Department of Biomedical Engineering, Georgia Institute of Technology and Emory University, Atlanta, GA, USA.
School of Electrical and Computer Engineering, Georgia Institute of Technology, Atlanta, GA, USA.
Sci Rep. 2020 Oct 21;10(1):17925. doi: 10.1038/s41598-020-74567-y.
To use next-generation sequencing technology such as RNA-seq for medical and health applications, choosing proper analysis methods for biomarker identification remains a critical challenge for most users. The US Food and Drug Administration (FDA) has led the Sequencing Quality Control (SEQC) project to conduct a comprehensive investigation of 278 representative RNA-seq data analysis pipelines consisting of 13 sequence mapping, three quantification, and seven normalization methods. In this article, we focused on the impact of the joint effects of RNA-seq pipelines on gene expression estimation as well as the downstream prediction of disease outcomes. First, we developed and applied three metrics (i.e., accuracy, precision, and reliability) to quantitatively evaluate each pipeline's performance on gene expression estimation. We then investigated the correlation between the proposed metrics and the downstream prediction performance using two real-world cancer datasets (i.e., SEQC neuroblastoma dataset and the NIH/NCI TCGA lung adenocarcinoma dataset). We found that RNA-seq pipeline components jointly and significantly impacted the accuracy of gene expression estimation, and its impact was extended to the downstream prediction of these cancer outcomes. Specifically, RNA-seq pipelines that produced more accurate, precise, and reliable gene expression estimation tended to perform better in the prediction of disease outcome. In the end, we provided scenarios as guidelines for users to use these three metrics to select sensible RNA-seq pipelines for the improved accuracy, precision, and reliability of gene expression estimation, which lead to the improved downstream gene expression-based prediction of disease outcome.

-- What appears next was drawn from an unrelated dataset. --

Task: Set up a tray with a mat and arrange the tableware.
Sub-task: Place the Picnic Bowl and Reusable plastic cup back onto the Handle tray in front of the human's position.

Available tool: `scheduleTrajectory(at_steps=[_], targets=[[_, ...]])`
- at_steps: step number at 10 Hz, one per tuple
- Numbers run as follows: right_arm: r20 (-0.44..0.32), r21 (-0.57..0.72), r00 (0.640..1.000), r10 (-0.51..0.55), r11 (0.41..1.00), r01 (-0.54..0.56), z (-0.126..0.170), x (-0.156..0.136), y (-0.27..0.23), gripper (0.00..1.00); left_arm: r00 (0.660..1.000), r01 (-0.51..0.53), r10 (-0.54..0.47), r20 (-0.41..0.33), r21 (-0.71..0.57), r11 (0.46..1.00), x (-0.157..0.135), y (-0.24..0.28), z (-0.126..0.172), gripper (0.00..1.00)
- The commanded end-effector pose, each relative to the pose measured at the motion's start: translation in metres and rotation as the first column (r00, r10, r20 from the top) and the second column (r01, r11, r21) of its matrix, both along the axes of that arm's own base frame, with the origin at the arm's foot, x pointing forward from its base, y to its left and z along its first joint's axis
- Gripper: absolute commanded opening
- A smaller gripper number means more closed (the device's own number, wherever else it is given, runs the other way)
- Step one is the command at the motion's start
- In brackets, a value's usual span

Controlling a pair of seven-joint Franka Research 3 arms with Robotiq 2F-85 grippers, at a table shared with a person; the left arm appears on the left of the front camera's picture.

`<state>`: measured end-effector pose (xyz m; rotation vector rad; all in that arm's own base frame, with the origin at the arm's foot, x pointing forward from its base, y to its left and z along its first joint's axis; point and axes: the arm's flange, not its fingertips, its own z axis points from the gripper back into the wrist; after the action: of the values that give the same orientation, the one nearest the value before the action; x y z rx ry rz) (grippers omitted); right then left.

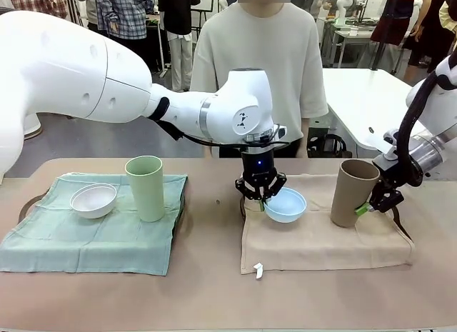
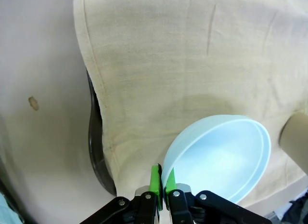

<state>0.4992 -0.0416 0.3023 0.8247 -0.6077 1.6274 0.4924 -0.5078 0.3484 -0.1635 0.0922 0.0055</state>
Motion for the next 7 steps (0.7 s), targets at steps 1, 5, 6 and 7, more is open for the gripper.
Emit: scheduleTrajectory(at_steps=[1, 5, 6, 7], targets=[[0.021, 0.001, 1.000, 0.009, 1.000, -0.009, -0.002, 0.005, -0.001, 0.81, 0.999, 0.033, -0.033, 0.010, 0.030, 0.999, 0.003, -0.003, -0.001, 0.61], [0.024, -0.046, 1.000, -0.012, 0.999, 0.013, 0.006, 0.001, -0.004, 1.00, 0.999, 0.038, -0.038, -0.003, 0.044, 0.998, 0.001, -0.002, 0.001, 1.00], [0.022, -0.063, 0.999, -0.026, 0.998, 0.027, 0.009, 0.001, -0.007, 1.00, 0.999, 0.039, -0.039, -0.007, 0.043, 0.998, -0.001, 0.000, 0.004, 0.84], [0.011, -0.088, 0.999, -0.041, 0.995, 0.042, 0.012, 0.000, -0.014, 1.00, 0.999, 0.043, -0.043, -0.005, 0.040, 0.998, -0.003, 0.000, 0.006, 1.00]])
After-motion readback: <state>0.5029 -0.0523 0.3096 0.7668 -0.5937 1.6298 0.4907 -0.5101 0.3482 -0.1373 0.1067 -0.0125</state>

为了将下一代测序技术(如 RNA-seq)应用于医疗健康领域,选择适当的生物标志物识别分析方法仍然是大多数用户面临的关键挑战。美国食品和药物管理局(FDA)主导了测序质量控制(SEQC)项目,对由 13 种序列映射、3 种定量和 7 种标准化方法组成的 278 个代表性 RNA-seq 数据分析管道进行了全面调查。在本文中,我们重点研究了 RNA-seq 管道的联合效应对基因表达估计以及下游疾病结果预测的影响。首先,我们开发并应用了三个指标(即准确性、精度和可靠性)来定量评估每个管道在基因表达估计方面的性能。然后,我们使用两个真实的癌症数据集(即 SEQC 神经母细胞瘤数据集和 NIH/NCI TCGA 肺腺癌数据集)调查了所提出的指标与下游预测性能之间的相关性。我们发现,RNA-seq 管道组件共同且显著影响基因表达估计的准确性,并且这种影响延伸到这些癌症结果的下游预测。具体而言,产生更准确、更精确和更可靠基因表达估计的 RNA-seq 管道往往在疾病结果的预测中表现更好。最后,我们提供了一些场景作为指南,供用户使用这三个指标来选择合理的 RNA-seq 管道,以提高基因表达估计的准确性、精度和可靠性,从而改善基于基因表达的下游疾病结果预测。